It was a very warm summer night and the line of large SUVs idling on the side of the street spewed off clouds of hot exhaust as their drivers sat waiting inside with the motors and air conditioning running.
Ehud Olmert, the Israeli Prime Minister, was hosting US presidential candidate Barak Obama for dinner. I don’t remember where I was coming home from late at night, but I took the shortcut down Smolenskin Street past #9, walking past the Israeli Prime Minister’s official residence on the street corner of Balfour Street.
For over four years, I have wanted to write about how the levels of security have increased. With the events of the past week now is finally the time.
The walls around the Old City of Jerusalem were for security. The Tower of David was used for defense until 1918 when the British first used the Citadel for cultural, not military purposes.
These ‘dragon teeth,’ the bollards of yesteryear, were collected from various locations and placed across from Gan Haaztzmaut, Independence Park.
One remains on Agron Street, but this photo is from a post four years ago, shared when writing about security for a Presidential Trump visit.
Also four years ago, I was able to get one photo of the then new black curtain put up near the Israeli Prime Minister’s Residence.
Year by year in Jerusalem new levels of security have been put in place.
Not only near the Prime Minister’s Residence but four years ago at Beit Hanasi, the Israeli President’s Residence, a new security screen was added to block the view from the street.
Today there are bollards and a new security entrance, and guards.
It may seem like ages ago, but the security for the January 2020 visit of the 49 world leaders for the Holocaust Remembrance took weeks to assemble.
The increased security near the Kotel, Western Wall is well known.
Two years ago, the security for the official visit of Vice-President Mike Pence was extraordinary!
More than once this past year, security was increased at the gates of Old City due to the coronavirus lockdowns and distance limitations.
There have been antigovernmental protests for months. The Saturday night events are loud and large and go long past noise time restriction limits.
However, last Shabbat protesters crossed a new line.
The main protest area near the Prime Minister’s Residence is across the street from Paris Square. It has been occupied for months by day as well the Saturday night noisy mega-events.
They are near this entrance to the street of the Prime Minister’s Residence.
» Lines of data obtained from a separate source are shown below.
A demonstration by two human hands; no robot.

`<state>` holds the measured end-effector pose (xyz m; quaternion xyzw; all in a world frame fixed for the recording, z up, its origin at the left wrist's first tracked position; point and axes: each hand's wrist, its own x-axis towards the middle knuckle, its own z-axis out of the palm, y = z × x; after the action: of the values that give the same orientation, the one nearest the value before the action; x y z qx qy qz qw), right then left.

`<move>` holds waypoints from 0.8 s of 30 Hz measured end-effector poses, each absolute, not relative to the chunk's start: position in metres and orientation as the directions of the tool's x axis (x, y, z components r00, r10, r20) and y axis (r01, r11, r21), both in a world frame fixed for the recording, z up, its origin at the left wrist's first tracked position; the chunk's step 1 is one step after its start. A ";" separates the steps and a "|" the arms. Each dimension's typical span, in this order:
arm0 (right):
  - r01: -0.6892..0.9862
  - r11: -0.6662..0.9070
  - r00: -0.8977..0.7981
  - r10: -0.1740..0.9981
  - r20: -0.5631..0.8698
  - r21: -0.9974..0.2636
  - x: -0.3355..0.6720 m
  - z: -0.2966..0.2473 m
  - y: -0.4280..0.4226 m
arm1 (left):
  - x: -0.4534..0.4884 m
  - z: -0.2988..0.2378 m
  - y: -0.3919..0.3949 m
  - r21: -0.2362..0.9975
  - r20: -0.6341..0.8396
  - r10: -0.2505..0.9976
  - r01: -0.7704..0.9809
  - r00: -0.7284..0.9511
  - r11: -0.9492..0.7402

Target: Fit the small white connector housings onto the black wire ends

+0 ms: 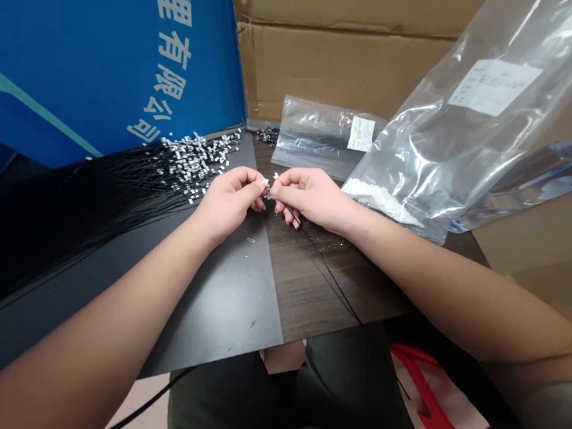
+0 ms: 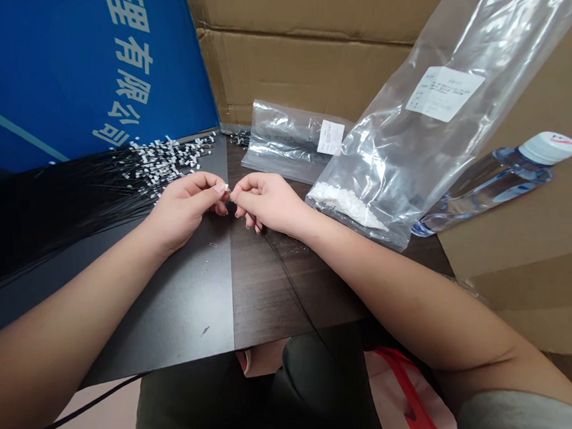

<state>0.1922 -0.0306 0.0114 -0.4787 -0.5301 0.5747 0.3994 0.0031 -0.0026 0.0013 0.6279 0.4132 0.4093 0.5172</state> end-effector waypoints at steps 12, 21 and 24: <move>0.065 -0.114 -0.231 0.965 -0.126 -0.991 0.193 0.011 -0.030 | 0.002 0.001 -0.002 0.985 0.086 0.935 0.111 0.344 -0.132; 0.041 -0.126 -0.229 0.965 -0.132 -0.991 0.193 0.011 -0.030 | 0.002 0.001 -0.003 0.984 0.090 0.934 0.111 0.347 -0.136; 0.029 -0.134 -0.237 0.962 -0.137 -0.991 0.193 0.012 -0.031 | 0.001 0.001 -0.002 0.984 0.092 0.933 0.109 0.349 -0.138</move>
<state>0.1926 -0.0306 0.0120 -0.4726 -0.5242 0.5861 0.3980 0.0014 -0.0024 0.0010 0.6397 0.4070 0.3998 0.5150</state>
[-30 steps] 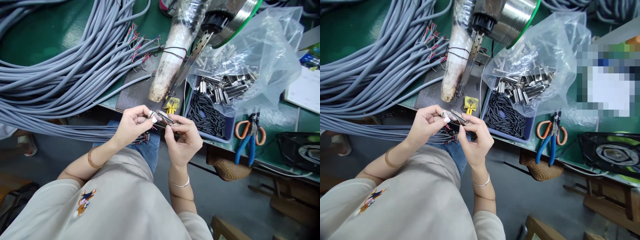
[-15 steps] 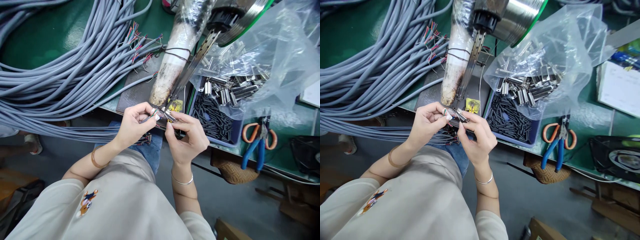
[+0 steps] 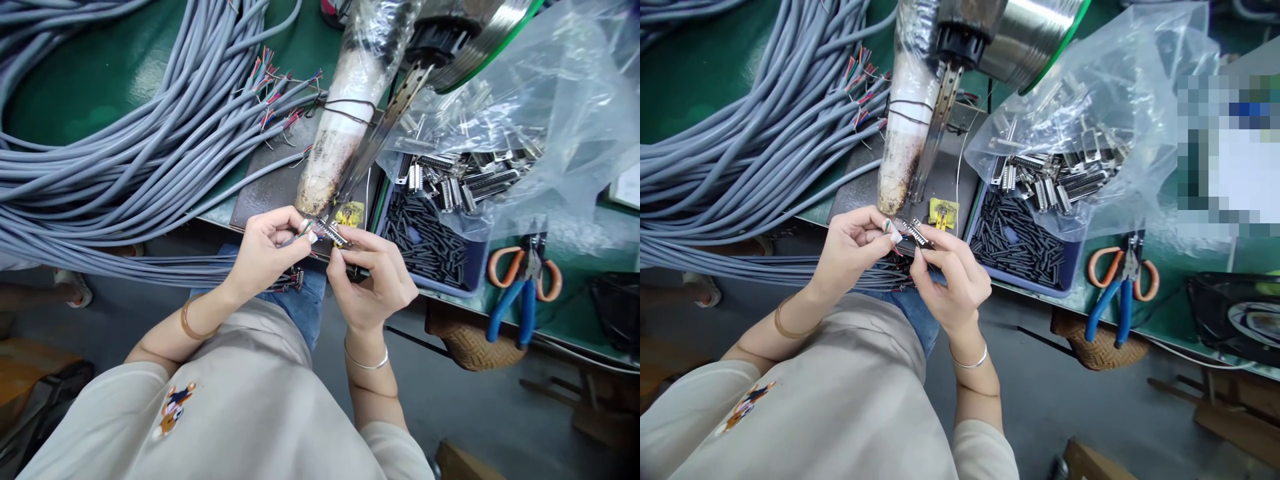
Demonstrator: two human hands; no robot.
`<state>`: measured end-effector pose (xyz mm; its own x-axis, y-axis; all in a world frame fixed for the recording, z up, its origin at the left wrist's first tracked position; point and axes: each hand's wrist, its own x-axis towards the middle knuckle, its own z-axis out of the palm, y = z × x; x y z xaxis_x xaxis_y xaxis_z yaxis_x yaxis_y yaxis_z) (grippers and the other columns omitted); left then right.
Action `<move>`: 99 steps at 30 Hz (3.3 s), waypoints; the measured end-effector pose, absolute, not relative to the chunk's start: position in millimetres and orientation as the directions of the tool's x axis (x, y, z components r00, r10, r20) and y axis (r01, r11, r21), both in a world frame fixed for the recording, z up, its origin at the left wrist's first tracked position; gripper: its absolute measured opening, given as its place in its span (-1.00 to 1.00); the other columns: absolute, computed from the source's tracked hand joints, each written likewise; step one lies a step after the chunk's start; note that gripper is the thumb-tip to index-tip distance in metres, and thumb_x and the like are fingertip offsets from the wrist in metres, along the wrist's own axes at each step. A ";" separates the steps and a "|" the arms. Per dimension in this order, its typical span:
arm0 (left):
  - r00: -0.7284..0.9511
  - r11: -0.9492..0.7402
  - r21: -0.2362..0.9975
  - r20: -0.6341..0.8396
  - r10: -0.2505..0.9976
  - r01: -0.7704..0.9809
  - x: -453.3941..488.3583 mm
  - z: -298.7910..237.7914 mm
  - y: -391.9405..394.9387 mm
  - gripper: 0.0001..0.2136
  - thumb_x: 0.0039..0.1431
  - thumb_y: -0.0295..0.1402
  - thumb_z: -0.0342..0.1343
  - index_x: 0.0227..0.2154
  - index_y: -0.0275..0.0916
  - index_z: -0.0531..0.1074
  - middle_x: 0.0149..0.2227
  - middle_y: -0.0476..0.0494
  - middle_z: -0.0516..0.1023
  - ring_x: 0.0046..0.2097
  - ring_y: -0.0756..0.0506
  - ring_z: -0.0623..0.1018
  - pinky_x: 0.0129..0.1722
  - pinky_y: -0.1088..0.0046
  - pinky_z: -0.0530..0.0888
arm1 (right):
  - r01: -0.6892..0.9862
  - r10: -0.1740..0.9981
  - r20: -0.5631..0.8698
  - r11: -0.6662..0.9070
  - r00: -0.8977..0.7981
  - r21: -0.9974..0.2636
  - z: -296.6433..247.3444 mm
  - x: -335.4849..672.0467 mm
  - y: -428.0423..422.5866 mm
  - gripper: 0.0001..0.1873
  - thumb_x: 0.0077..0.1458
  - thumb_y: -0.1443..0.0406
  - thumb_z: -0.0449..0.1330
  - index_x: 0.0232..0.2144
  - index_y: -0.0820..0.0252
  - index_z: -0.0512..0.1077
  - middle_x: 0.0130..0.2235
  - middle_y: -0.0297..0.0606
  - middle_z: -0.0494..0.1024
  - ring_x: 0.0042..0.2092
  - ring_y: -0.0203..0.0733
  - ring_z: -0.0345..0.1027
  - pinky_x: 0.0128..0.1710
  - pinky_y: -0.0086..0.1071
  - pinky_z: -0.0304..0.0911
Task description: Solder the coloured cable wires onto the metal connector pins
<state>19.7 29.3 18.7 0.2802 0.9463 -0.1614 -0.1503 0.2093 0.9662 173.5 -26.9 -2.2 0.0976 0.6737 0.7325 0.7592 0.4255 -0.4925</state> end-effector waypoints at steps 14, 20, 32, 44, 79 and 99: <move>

This was a view of Smolenskin Street on Friday January 8, 2021.
The next morning on Shabbat, a van like this one blocked the street. Multiple border police officers were positioned there to make sure the demonstrators did not break through and get close to the building again.
By Friday, a new layer of security was added on Balfour Street.
Anyone needing a minyan of ten men to say kaddish could have tried here, as there was at least ten security personnel on hand.
Sorry, no photos of Shabbat, still no Shabbat camera.
However, Sunday morning the gate was open enough to get a peak inside.
It’s been a while since these simple barriers were used for the Prime Minister’s official security.
Now that type is used to warn of a bad spot in the sidewalk.
These are the new security barriers found around the neighborhood.
Solid and heavy, more each week, I will not bore you with dozens of photos.
But to leave you today on a more positive note, these barriers were used at a new art installation being prepared off Safra Square.
These are on top of the new National Library. I am obsessed with work on the roof throughout the past COVID-19 shutdowns and slowdown of this year. In the future, I plan to share more on the amazing project.
In Jerusalem this week, the scene at the US capitol was a quiet one.
The windows were open for fresh air at the Dan Panorama Hotel where travelers have been quarantined after arriving from overseas.
Roses are still in bloom in the winter sunshine and warm weather.
A great time to get out and explore, within a kilometer of home of course, the real Jerusalem streets.